Researchers have assumed for quite some time that amyloid brain plaques in autopsies for Alzheimer’s patients are said to be quite injurious and cause the disease. But in a shocking revelation, a research from Washington University in St. Louis disclosed that brain plaques were apparently found in the autopsies of people with no indications of mental impairment.
This research claimed to exhibit for the first time that brain plaques in apparently healthy people seemed to be linked to augmented threat of diagnosis with Alzheimer’s disease years later. The researchers account that volunteers with brain plaques appear to have more chances for declining scores on yearly cognitive tests, to display indications of reduction in a major brain region affected by Alzheimer’s and to finally be detected with the disease.
“We don’t have enough data yet to definitively say that people who scan positive for these brain plaques have presymptomatic Alzheimer’s disease, but something is clearly going on that does not bode well for the health of their aging brains,” commented John C. Morris, M.D., the Harvey A. and Dorismae Hacker Friedman Distinguished Professor of Neurology and director of Washington University’s Alzheimer’s Disease Research Center (ADRC) and the Friedman Center for Aging,
Morris and others at the ADRC seemed to have earlier discovered the confirmation that Alzheimer’s disease damages the brain for years before the usual diagnosis. They appear to be insisting for earlier identification as a necessary step to effective treatment of Alzheimer’s disease. But to do that they primarily ought to look for initial pointers of disease and then wait years to observe if people with the signal could develop symptomatic Alzheimer’s in the future.
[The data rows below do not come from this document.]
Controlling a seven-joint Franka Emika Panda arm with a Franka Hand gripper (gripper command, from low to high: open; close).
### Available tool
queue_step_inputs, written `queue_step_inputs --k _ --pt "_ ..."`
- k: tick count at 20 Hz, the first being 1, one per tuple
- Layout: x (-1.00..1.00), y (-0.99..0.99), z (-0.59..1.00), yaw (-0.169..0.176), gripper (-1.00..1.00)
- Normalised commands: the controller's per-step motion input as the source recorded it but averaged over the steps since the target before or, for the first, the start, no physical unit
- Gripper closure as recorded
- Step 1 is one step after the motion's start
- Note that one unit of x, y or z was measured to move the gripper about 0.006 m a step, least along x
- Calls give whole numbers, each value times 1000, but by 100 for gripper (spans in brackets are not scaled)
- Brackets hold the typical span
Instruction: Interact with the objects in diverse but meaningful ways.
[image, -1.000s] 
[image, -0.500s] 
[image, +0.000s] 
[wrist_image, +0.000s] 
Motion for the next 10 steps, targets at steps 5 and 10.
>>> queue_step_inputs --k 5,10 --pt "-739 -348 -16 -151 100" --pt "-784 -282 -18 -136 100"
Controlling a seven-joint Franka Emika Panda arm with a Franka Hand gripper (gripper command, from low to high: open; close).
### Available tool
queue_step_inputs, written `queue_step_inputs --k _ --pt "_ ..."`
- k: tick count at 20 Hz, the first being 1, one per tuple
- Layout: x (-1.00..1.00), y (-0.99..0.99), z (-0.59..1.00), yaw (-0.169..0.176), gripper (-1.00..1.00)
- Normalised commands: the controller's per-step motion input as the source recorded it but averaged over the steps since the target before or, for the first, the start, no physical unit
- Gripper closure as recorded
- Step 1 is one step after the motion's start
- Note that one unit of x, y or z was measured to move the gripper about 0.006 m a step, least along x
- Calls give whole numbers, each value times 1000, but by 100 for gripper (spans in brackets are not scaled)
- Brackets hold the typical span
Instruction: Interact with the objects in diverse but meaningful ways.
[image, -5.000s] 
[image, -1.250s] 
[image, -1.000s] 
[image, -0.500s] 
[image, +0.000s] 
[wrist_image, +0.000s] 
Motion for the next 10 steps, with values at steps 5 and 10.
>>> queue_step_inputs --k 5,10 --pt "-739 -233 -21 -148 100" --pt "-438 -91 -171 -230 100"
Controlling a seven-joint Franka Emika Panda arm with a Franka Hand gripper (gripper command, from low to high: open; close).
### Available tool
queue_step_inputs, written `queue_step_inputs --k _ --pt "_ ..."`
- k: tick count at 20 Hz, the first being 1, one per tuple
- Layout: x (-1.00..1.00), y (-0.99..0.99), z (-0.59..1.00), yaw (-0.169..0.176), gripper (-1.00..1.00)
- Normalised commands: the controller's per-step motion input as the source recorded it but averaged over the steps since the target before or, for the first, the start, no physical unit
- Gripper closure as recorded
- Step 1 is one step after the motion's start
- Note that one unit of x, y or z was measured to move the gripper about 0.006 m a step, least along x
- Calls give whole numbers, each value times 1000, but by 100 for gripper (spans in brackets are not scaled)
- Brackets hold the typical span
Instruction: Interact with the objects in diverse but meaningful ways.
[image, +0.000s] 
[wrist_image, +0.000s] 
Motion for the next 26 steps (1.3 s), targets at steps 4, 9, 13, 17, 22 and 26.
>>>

The new researches could be feasible due to the growth of an imaging agent, Pittsburgh Compound B (PiB) that enabled researchers to use positron emission tomography scans to diagnose amyloid plaques in living brains for the first time.
Magnetic resonance imaging scans supposedly examined by Denise Head, Ph.D., assistant professor of psychology, exposed that brain regions hit hard by Alzheimer’s disease like the parahippocampal gyrus, seemed to be smaller in subjects with plaques.
In the second research which was headed by Morris, the scientists apparently followed a group of around 159 volunteers. These subjects’ ages ranged from 51 to 88 who were scanned using PiB between 2004 and 2008. When they were scanned, nobody appeared to display any signs of mental impairment. Around Twenty-three of the volunteers later contracted mild impairment, and around nine members of that group were detected with Alzheimer’s disease.
Those who supposedly remained mentally healthy did not scan positive for plaques, but volunteers later apparently detected with problems did. Comparisons of the volumes of major brain structures is said to have disclosed the same differences observed in the other research. Subjects who developed mental impairment appear to have had considerable decrease in their parahippocampal gyrus and other structures affected by Alzheimer’s.
Morris is of the opinion that premature identification and examining of new treatments could be feasible in the subsequent 10 years.
The findings were published in the Archives of Neurology.